- _Aim of the exercise_
Within the material below, how many lines carry the word "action"? Only that number is wanted.

○ ○ ○

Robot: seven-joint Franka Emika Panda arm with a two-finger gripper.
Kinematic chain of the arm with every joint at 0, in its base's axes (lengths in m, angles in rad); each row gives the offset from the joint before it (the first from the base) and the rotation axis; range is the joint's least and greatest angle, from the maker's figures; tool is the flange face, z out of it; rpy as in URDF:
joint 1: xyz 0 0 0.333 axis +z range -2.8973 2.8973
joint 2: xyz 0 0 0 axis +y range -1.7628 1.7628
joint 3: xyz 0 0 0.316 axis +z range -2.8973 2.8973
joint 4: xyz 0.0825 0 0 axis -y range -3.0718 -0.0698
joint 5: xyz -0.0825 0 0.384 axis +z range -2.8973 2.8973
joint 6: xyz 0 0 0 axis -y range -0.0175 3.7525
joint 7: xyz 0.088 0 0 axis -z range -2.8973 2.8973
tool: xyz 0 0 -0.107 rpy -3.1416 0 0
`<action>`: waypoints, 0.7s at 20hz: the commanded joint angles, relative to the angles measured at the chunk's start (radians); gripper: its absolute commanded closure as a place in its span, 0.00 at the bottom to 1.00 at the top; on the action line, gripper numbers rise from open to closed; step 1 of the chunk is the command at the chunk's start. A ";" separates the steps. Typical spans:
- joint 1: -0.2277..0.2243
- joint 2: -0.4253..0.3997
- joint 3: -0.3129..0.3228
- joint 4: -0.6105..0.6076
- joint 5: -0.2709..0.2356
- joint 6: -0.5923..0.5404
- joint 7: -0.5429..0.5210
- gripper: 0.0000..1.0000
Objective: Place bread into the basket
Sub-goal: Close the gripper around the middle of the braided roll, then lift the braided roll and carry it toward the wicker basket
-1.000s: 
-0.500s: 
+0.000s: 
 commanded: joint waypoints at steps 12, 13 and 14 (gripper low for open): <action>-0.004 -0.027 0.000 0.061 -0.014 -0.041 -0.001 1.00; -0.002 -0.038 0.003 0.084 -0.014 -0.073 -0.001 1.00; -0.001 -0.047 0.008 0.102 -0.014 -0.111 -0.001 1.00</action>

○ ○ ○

- _Response area_
2